__ Summary and Contributions__: The paper describes an FHE based technique for privacy-preserving training neural networks. The core contributions of this work are a new cryptographic scheme that allows for switching between the BGV and TFHE cryptosystems since the both are suited for different types of layers of a neural network. This new technique offers ~3x speed up over the state-of-art Chimera approach

__ Strengths__: The main strength of this work is the implementation of a newly proposed scheme for switching between BGV and TFHE ciphertexts. This scheme is derived from the work on Chimera (which switches between BFV and TFHE ciphertexts). The authors perform detailed benchmarking of the runtime of linear layers in a neural network and show that the BGV is a better choice when compared with BFV. Based on this insight they implement their new scheme for two networks and show that they can reduce latency by ~69%. Finally, the authors use transfer learning to make the task of training competitive CNNs more tractable

__ Weaknesses__: The main weakness of the work stem from its incremental nature. Very similar ideas have been demonstrated in the past (e.g. Chimera for cryptosystem switching). The notion of using transfer learning for training although novel is not a substantial leap in the context of past work like EPIC. Finally, there is the issue with the scalability of these approaches to real world problems. Training a network for MNIST/CIFAR-10 like task after using transfer learning still takes >7days. The authors should ideally compare the same with plaintext and/or SGX based approaches to give a rough sense of the computational overhead.

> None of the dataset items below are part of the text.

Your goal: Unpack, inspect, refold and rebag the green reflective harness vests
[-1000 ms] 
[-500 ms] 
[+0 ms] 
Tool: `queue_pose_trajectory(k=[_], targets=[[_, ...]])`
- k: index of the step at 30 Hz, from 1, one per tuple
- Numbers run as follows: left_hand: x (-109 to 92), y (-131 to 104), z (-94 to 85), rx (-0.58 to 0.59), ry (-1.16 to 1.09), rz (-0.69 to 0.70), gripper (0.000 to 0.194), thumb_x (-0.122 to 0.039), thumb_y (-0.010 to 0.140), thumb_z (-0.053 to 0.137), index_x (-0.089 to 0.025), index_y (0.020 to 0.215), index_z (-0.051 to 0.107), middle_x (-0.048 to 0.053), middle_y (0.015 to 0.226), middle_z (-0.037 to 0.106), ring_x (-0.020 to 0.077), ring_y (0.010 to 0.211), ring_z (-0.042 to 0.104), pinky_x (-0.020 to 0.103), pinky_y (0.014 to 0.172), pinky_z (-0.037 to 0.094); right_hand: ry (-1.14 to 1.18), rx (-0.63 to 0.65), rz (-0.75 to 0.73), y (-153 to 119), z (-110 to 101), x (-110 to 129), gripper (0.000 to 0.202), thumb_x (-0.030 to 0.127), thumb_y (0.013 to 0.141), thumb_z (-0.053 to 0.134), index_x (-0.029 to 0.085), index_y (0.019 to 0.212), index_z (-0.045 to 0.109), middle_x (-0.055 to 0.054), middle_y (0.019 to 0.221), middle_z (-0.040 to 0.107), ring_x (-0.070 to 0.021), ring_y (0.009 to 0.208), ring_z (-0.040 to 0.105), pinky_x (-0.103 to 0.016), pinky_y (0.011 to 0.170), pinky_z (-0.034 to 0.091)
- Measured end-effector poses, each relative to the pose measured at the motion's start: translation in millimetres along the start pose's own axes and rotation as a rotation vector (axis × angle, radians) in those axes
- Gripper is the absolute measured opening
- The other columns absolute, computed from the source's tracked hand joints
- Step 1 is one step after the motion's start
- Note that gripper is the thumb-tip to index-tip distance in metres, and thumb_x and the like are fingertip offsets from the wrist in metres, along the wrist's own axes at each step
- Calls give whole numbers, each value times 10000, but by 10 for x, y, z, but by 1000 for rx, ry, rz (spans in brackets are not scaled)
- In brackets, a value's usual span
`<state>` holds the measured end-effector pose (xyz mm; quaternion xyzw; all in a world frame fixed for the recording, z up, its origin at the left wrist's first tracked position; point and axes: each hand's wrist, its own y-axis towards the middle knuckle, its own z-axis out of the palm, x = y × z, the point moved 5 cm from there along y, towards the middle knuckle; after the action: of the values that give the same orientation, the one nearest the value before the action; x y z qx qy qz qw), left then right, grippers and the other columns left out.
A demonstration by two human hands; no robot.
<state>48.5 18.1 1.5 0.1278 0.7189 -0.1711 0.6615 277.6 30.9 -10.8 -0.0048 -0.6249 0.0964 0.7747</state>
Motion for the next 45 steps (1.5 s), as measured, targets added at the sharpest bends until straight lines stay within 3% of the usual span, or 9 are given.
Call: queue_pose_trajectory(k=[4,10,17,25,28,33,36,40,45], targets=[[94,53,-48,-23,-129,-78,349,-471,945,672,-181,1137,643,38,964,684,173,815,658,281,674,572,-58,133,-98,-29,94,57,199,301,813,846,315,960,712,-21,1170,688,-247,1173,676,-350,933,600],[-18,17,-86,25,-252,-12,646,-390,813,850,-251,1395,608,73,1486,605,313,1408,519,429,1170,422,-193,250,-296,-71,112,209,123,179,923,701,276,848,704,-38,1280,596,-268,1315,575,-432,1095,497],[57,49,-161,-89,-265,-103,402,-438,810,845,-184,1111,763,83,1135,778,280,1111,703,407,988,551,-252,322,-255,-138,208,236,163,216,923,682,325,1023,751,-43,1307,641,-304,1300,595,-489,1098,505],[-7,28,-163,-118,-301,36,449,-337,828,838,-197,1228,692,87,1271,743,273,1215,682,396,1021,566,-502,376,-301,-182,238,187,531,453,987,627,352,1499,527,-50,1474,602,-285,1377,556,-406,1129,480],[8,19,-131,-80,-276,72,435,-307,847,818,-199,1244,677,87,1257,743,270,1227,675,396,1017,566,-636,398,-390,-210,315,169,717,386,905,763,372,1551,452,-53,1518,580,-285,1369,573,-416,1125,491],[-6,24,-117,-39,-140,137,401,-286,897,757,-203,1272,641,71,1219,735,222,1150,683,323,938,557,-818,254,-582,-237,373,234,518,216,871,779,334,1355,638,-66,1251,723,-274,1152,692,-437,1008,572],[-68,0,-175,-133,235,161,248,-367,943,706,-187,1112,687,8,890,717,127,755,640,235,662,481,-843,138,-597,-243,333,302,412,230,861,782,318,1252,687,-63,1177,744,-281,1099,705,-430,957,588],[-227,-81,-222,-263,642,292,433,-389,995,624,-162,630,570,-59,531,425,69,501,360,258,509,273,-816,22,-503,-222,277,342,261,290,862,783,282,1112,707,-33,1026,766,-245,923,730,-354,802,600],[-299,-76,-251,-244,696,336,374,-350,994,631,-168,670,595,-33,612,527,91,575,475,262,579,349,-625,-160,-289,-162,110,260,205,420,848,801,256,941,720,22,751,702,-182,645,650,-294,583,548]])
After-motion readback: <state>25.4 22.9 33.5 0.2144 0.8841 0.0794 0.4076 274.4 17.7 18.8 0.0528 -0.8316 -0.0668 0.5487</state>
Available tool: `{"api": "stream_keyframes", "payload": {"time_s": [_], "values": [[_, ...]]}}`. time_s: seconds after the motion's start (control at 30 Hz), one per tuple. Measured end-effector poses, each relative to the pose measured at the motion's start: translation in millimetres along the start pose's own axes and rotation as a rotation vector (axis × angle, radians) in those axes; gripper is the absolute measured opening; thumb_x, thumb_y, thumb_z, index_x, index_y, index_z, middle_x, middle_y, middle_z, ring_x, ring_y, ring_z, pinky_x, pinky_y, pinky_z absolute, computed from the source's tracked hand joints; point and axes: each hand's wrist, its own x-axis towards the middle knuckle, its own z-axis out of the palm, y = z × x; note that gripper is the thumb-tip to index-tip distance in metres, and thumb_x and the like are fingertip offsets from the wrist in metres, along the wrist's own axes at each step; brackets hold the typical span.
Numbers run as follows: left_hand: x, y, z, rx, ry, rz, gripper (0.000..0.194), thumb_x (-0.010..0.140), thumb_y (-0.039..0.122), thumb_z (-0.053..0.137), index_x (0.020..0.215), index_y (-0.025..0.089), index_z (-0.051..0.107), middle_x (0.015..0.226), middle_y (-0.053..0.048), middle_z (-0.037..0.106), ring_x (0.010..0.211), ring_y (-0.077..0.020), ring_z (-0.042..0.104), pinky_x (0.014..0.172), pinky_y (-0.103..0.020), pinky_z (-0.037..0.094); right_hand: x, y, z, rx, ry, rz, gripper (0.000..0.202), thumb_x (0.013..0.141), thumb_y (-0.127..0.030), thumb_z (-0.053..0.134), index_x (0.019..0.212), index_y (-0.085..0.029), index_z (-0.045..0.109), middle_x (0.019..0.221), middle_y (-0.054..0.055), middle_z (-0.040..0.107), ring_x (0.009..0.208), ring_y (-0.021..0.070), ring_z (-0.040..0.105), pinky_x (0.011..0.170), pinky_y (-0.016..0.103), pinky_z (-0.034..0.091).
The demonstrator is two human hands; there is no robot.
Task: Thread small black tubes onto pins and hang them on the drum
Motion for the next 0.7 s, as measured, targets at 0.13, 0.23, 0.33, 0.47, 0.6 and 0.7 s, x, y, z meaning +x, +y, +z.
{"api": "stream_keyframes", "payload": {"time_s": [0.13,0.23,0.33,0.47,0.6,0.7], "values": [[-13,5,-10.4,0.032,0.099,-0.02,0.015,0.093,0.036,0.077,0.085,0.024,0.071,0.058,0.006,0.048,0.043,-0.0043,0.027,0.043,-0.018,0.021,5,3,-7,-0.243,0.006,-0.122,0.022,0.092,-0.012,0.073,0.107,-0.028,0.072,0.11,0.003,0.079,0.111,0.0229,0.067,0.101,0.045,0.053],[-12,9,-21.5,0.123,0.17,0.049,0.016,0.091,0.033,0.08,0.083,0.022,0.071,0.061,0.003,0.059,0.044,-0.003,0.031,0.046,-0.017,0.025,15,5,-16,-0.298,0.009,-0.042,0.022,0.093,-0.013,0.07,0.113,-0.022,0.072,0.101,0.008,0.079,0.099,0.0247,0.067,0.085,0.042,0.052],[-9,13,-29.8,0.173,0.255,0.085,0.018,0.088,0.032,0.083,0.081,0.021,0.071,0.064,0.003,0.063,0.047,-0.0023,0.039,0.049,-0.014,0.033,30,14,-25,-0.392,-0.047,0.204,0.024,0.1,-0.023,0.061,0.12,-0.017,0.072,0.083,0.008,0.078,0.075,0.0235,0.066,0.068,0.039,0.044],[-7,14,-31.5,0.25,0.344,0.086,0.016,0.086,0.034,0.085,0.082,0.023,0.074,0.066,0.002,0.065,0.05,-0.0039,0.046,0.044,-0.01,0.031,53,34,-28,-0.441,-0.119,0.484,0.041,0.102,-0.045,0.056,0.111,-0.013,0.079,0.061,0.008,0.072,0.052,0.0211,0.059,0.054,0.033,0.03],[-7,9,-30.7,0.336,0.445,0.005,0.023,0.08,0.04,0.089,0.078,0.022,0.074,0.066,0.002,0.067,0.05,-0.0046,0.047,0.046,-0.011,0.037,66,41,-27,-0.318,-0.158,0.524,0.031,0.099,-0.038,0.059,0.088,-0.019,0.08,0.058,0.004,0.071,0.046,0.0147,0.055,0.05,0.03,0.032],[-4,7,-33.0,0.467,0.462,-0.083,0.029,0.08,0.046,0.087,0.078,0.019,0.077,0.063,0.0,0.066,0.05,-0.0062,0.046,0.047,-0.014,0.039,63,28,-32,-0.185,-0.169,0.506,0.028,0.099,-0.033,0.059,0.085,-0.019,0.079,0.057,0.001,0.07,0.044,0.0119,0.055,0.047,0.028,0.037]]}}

__ Correctness__: The technical claims in the paper seem fair and borne out by the experimental results. The authors claim 69-99% reduction in latency in the abstract. The 69% number is explicitly reiterated in the main text however the exact conditions for the 99% claim are unclear. It would be good to highlight this condition more explicitly

__ Clarity__: The paper is well written. It does require prior familiarity with FHE cryptosystems but that is well justified given the technical nature of the contributions. The bitwidths used to represent the various activations could be specfied a bit more clearly (e.g. Section 3 shows bitwidth 3 LUTs but Section 5 indicates 8-bit quantization)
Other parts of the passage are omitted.